Additionally, impressions about the individual being sentenced are proper factors for the court to consider in determining the appropriate sentence, as are all matters reflecting upon the defendant’s personality, propensities, purposes, tendencies, and indeed every aspect *157of his life relevant to the sentencing proceeding. (See People v. Ward (1986) , 113 Ill. 2d 516, 527-29, 499 N.E.2d 422, 426-27, cert. denied (1987) , 479 U.S. 1096, 94 L. Ed. 2d 168, 107 S. Ct. 1314; see also Heredia, 193 Ill. App. 3d at 1083, 550 N.E.2d at 1029 (other factors from which an appropriate sentence may be deduced include abnormal or subnormal tendencies, natural inclination or aversion to commit crime, the stimuli which motivate his conduct, and something of his life, family, occupation, and criminal record).) Therefore, in the case at bar, we cannot say that the trial court’s impressions of defendant and the stimuli which motivated him to commit the offenses were improper or unsupported by the record.

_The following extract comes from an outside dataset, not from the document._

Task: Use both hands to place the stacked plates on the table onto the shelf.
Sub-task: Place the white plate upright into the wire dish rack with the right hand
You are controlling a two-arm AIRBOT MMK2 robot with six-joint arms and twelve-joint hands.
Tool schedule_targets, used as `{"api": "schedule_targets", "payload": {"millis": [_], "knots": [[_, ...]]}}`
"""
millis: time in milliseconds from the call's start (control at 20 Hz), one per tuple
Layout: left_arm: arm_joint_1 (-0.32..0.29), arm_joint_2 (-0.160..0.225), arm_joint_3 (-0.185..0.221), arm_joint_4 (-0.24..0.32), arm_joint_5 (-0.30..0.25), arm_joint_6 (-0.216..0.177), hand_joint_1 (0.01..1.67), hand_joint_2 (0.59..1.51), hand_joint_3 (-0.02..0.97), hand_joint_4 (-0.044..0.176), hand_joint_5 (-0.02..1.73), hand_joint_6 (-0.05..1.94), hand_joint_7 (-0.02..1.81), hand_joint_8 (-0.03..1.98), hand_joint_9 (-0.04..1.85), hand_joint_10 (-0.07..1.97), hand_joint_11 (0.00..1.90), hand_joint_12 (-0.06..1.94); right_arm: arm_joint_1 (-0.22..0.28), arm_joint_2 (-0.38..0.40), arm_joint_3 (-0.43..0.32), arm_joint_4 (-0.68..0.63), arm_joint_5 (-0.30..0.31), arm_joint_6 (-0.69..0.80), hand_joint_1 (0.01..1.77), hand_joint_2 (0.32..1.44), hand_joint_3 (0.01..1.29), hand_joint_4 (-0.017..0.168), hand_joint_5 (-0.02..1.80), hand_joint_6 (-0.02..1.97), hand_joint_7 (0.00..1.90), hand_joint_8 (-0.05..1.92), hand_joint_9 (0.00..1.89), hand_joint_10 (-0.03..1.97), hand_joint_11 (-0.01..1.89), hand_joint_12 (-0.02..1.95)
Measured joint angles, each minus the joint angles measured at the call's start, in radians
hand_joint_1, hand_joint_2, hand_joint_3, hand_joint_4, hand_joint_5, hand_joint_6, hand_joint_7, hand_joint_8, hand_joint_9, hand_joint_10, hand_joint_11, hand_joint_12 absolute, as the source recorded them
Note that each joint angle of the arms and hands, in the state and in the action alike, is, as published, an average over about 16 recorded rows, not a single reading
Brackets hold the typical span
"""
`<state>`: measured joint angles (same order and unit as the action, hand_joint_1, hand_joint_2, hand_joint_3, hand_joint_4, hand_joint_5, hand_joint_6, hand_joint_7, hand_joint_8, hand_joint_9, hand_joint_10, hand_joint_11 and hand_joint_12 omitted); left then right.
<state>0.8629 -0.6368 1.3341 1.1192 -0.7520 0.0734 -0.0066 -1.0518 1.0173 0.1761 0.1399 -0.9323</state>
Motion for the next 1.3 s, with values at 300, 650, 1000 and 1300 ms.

Defendant did not receive extended or consecutive terms or even the maximum statutory sentence for a Class X felony of 30 years, but he received concurrent terms of 15 years’ imprisonment for each armed robbery and concurrent terms of 25 years’ imprisonment for the two counts of aggravated criminal sexual assault. The seriousness of a crime is an important factor to be considered (Heredia, 193 Ill. App. 3d at 1083, 550 N.E.2d at 1029), and a defendant’s potential for rehabilitation is entitled to no greater weight than the seriousness of the offense. (People v. Parker (1989), 192 Ill. App. 3d 779, 789, 549 N.E.2d 626, 633.) Further, where, as here, an offense has been exacerbated by needless additional intrusions on the physical integrity of the victims, a sentence beyond the minimum, even in the absence of a prior felony record, is not erroneous. (People v. Piontkowski (1979), 77 Ill. App. 3d 994, 997, 397 N.E.2d 36, 38.) Thus, where the sentence the trial court imposed was within the statutory limits, we cannot say that the court abused its discretion.

Accordingly, for all of the above reasons, the judgment of the circuit court is affirmed.

Affirmed.

GOLDENHERSH, P.J., and WELCH, J., concur.